Strong business administration competencies can be applied to job opportunities in a broad range of different organizations. This versatility makes business degrees popular-so popular, in fact, that the majority of bachelor's degree graduates in 2006-2007 were business majors, according to the National Center for Education Statistics. At the master's degree level during the same year, business was second only to education in terms of degrees awarded.i

Adding a career-focused concentration program to your business degree could help you stand out from the crowd of other business degree holders.

Why Marketing Matters To Businesses

People often conflate marketing with advertising. While it's true that marketing and advertising are very closely aligned, they're not the same thing. Advertising involves the creative and organizational process of putting together ad campaigns and launching them. Marketing is the process of researching your business's potential consumer base.

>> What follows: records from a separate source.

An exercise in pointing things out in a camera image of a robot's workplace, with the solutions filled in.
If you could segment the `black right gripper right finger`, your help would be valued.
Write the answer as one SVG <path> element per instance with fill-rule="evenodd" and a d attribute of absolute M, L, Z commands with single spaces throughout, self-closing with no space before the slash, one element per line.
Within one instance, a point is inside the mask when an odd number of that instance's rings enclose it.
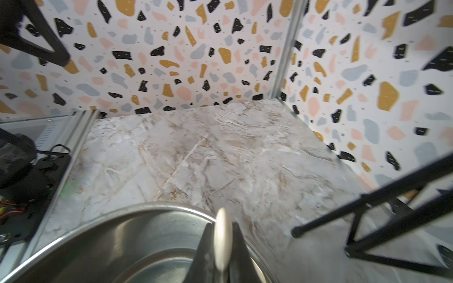
<path fill-rule="evenodd" d="M 232 235 L 232 254 L 229 265 L 230 283 L 262 283 L 250 257 L 243 233 L 236 222 L 232 224 Z"/>

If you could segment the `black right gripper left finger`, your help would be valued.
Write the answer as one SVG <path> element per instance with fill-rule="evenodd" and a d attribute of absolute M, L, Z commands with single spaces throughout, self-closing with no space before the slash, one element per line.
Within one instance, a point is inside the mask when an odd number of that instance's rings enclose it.
<path fill-rule="evenodd" d="M 215 278 L 214 224 L 205 226 L 197 252 L 183 283 L 213 283 Z"/>

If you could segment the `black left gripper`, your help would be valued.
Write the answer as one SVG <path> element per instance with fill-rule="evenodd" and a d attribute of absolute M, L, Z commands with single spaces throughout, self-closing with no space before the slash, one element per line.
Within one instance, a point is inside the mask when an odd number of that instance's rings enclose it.
<path fill-rule="evenodd" d="M 21 30 L 42 37 L 45 47 L 27 40 Z M 40 11 L 36 1 L 1 1 L 1 45 L 13 48 L 58 66 L 70 62 L 70 54 Z"/>

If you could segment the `stainless steel pot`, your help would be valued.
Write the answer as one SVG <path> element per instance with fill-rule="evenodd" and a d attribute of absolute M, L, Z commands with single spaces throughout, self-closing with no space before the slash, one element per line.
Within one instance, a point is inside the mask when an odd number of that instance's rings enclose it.
<path fill-rule="evenodd" d="M 108 213 L 39 250 L 6 283 L 182 283 L 214 214 L 190 205 L 154 202 Z M 245 236 L 262 283 L 276 277 Z M 230 283 L 229 267 L 214 283 Z"/>

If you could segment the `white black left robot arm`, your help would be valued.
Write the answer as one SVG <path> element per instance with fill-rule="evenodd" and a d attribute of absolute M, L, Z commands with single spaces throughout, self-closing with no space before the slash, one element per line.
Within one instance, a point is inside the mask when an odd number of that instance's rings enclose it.
<path fill-rule="evenodd" d="M 19 22 L 27 17 L 51 49 L 20 36 Z M 70 54 L 35 1 L 1 1 L 1 44 L 34 57 L 66 66 Z M 28 136 L 1 130 L 1 247 L 29 241 L 72 160 L 71 149 L 39 150 Z"/>

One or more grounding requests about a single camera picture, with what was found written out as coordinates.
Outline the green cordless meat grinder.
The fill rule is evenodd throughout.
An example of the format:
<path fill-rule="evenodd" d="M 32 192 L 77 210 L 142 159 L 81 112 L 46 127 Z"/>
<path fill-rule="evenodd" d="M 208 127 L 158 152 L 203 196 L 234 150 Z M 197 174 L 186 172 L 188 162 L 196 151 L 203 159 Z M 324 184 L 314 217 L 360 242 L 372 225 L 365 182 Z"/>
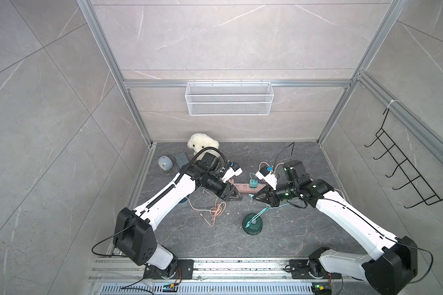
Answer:
<path fill-rule="evenodd" d="M 257 236 L 263 229 L 262 218 L 256 213 L 246 215 L 242 221 L 242 229 L 250 236 Z"/>

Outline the teal usb wall charger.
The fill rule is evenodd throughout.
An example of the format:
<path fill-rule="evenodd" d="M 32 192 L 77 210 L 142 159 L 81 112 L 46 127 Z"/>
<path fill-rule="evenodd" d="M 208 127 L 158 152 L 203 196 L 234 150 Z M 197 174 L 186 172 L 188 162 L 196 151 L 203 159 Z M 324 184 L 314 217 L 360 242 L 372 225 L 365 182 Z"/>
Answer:
<path fill-rule="evenodd" d="M 251 179 L 249 182 L 249 187 L 255 189 L 257 188 L 257 186 L 258 186 L 258 181 L 256 179 Z"/>

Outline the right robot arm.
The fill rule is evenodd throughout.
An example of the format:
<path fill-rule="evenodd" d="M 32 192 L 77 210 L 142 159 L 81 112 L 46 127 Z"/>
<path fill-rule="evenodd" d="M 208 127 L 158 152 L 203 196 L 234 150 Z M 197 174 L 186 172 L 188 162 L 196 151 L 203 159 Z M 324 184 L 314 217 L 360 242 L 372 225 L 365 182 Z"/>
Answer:
<path fill-rule="evenodd" d="M 329 247 L 312 252 L 305 270 L 314 279 L 332 274 L 366 281 L 381 295 L 396 295 L 405 286 L 423 281 L 432 270 L 431 260 L 422 276 L 418 275 L 418 254 L 422 251 L 410 237 L 398 237 L 349 204 L 323 179 L 312 179 L 304 164 L 292 157 L 275 157 L 274 164 L 262 161 L 256 173 L 266 186 L 253 199 L 267 209 L 312 208 L 335 221 L 357 241 L 365 254 L 345 253 Z"/>

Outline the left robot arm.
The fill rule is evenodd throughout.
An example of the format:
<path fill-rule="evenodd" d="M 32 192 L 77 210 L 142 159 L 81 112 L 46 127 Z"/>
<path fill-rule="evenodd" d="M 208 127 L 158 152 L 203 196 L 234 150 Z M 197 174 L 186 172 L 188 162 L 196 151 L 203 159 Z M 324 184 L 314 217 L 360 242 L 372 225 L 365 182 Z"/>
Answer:
<path fill-rule="evenodd" d="M 174 178 L 144 204 L 123 208 L 117 215 L 112 244 L 138 266 L 152 266 L 165 277 L 177 271 L 177 256 L 158 243 L 155 230 L 161 221 L 197 189 L 203 188 L 224 202 L 240 197 L 229 180 L 242 173 L 217 148 L 204 147 L 177 172 Z"/>

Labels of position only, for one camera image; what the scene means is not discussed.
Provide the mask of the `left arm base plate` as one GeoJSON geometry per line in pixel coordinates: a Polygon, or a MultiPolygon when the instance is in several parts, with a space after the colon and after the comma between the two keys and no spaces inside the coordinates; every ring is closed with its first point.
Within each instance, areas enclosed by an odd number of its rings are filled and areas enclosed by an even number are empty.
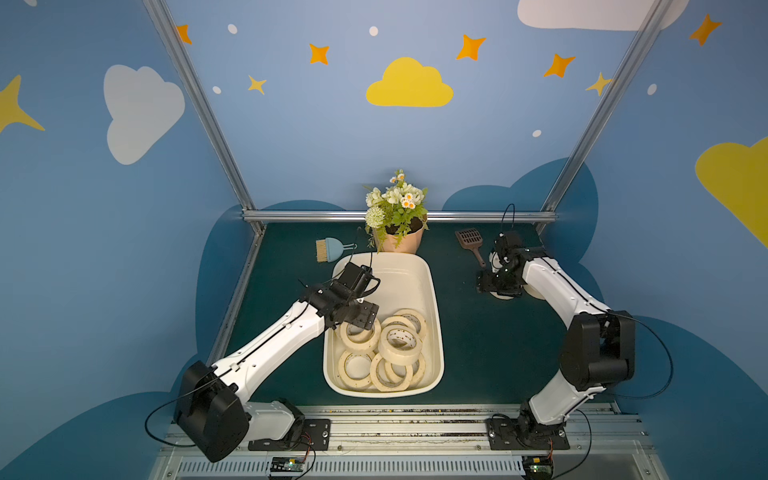
{"type": "Polygon", "coordinates": [[[249,451],[292,451],[310,445],[315,451],[327,451],[330,441],[329,419],[298,419],[278,440],[258,439],[248,443],[249,451]]]}

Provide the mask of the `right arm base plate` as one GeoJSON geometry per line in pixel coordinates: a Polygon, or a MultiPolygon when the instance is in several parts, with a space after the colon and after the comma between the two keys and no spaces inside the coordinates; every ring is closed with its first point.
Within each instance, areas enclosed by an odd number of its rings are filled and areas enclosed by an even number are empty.
{"type": "Polygon", "coordinates": [[[569,450],[563,424],[540,425],[520,423],[518,419],[494,416],[485,420],[487,438],[492,450],[569,450]]]}

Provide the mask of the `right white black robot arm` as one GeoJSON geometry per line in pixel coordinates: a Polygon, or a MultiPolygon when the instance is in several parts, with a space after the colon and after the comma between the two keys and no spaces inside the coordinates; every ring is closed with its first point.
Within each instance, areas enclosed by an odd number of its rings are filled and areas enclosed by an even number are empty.
{"type": "Polygon", "coordinates": [[[598,301],[544,248],[525,247],[515,232],[495,238],[489,261],[491,268],[478,274],[480,292],[517,298],[533,290],[566,327],[557,373],[499,432],[510,433],[515,448],[566,449],[570,414],[607,387],[633,377],[634,319],[598,301]]]}

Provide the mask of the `white plastic storage box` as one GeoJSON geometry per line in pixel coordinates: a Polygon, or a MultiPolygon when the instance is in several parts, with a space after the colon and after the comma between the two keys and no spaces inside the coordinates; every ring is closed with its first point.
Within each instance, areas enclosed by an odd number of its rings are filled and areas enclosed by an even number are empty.
{"type": "Polygon", "coordinates": [[[395,398],[426,393],[442,380],[445,361],[431,269],[414,254],[354,254],[339,260],[372,268],[376,291],[365,299],[379,306],[370,330],[343,324],[325,334],[323,370],[339,394],[395,398]]]}

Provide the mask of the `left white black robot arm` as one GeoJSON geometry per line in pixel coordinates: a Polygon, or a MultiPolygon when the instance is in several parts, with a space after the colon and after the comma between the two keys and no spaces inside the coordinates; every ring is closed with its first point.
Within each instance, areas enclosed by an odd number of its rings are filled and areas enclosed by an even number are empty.
{"type": "Polygon", "coordinates": [[[304,415],[286,400],[254,403],[264,380],[297,350],[344,323],[370,330],[379,306],[366,296],[380,283],[368,265],[347,263],[329,284],[305,289],[288,311],[236,352],[208,366],[195,362],[184,372],[173,419],[211,462],[243,442],[300,444],[304,415]]]}

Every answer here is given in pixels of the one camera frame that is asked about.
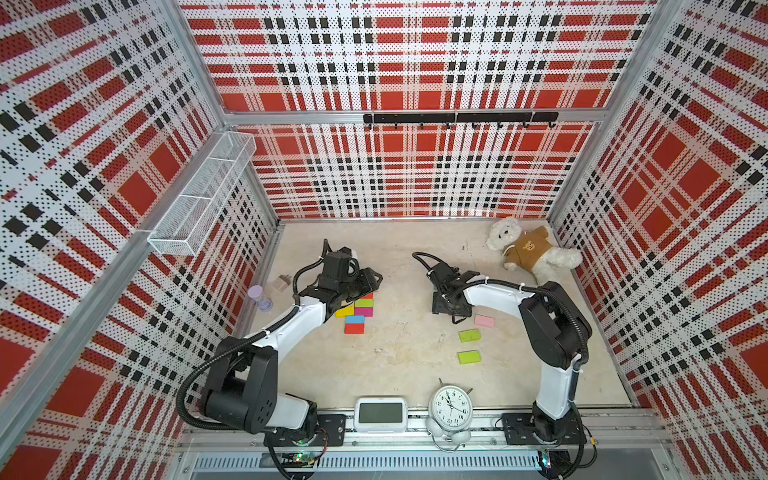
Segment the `white digital display device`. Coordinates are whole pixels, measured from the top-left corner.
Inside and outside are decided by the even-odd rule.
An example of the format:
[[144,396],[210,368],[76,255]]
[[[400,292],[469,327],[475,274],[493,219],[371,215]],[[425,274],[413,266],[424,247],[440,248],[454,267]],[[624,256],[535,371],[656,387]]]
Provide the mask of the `white digital display device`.
[[359,433],[404,433],[408,404],[403,397],[360,397],[354,408],[354,429]]

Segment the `small brown white object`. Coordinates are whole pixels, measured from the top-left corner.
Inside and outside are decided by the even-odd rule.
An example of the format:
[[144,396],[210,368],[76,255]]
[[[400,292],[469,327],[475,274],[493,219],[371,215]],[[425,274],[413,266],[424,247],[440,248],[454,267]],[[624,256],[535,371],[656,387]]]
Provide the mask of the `small brown white object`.
[[285,291],[291,285],[292,285],[292,276],[287,274],[279,275],[272,282],[272,287],[278,291]]

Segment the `pink block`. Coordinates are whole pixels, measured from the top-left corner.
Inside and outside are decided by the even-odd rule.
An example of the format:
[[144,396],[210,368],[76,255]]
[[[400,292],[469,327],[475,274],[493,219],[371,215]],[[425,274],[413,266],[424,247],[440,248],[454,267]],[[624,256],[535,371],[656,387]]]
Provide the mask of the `pink block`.
[[495,319],[487,315],[481,315],[481,314],[476,315],[474,318],[474,323],[476,326],[480,326],[484,328],[495,327]]

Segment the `red block front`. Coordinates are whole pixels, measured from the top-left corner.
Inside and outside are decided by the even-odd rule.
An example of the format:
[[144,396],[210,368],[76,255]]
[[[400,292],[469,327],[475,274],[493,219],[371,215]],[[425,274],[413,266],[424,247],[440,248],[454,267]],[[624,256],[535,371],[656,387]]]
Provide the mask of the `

Market research helps businesses understand who their potential consumers are, what they want, and how best to meet their wants. With solid marketing analysis, businesses can create better products and services, and advertisers can create compelling campaigns aimed at the right audiences. Marketing is therefore a major component of business management.

Undergraduate Business Degrees - Marketing Concentration

An associate or bachelor degree in business administration can prepare you to compete for entry-level positions in business or marketing. You'll learn the fundamentals of business administration: finance, accounting, statistics, organizational management, and the basics of business law.

Additionally, your marketing concentration should aim to teach you how to:

  • Understand how marketing can be deployed to support organizational goals
  • Perform marketing research, including analysis, creating a marketing strategy, and delivering results or findings
  • Understand how new developments in communication affect marketing, including Internet marketing, viral marketing, etc.
  • Take regulatory, economic, social, technological, and other factors into consideration when planning marketing activities

An MBA with a Marketing Concentration

Advanced Analysis: MBA - Marketing Concentration

Experienced professionals with a bachelor's degree may find that after several years in the field, their skills need refreshing. Or, they may be in a non-business-related field and decide to pursue a new career path. Anyone seeking higher-level, specialized training in marketing that's also industry-current should consider an MBA with a marketing concentration.

MBA programs that concentrate in marketing should prepare graduates to gain mastery of research techniques and statistical analysis. As most MBA students aspire to upper-level career paths, a master's degree program will emphasize management-level decision making with respect to marketing. Graduate programs also focus on marketing at the global level, and usually undertake a more intense examination of new technology and media for marketing.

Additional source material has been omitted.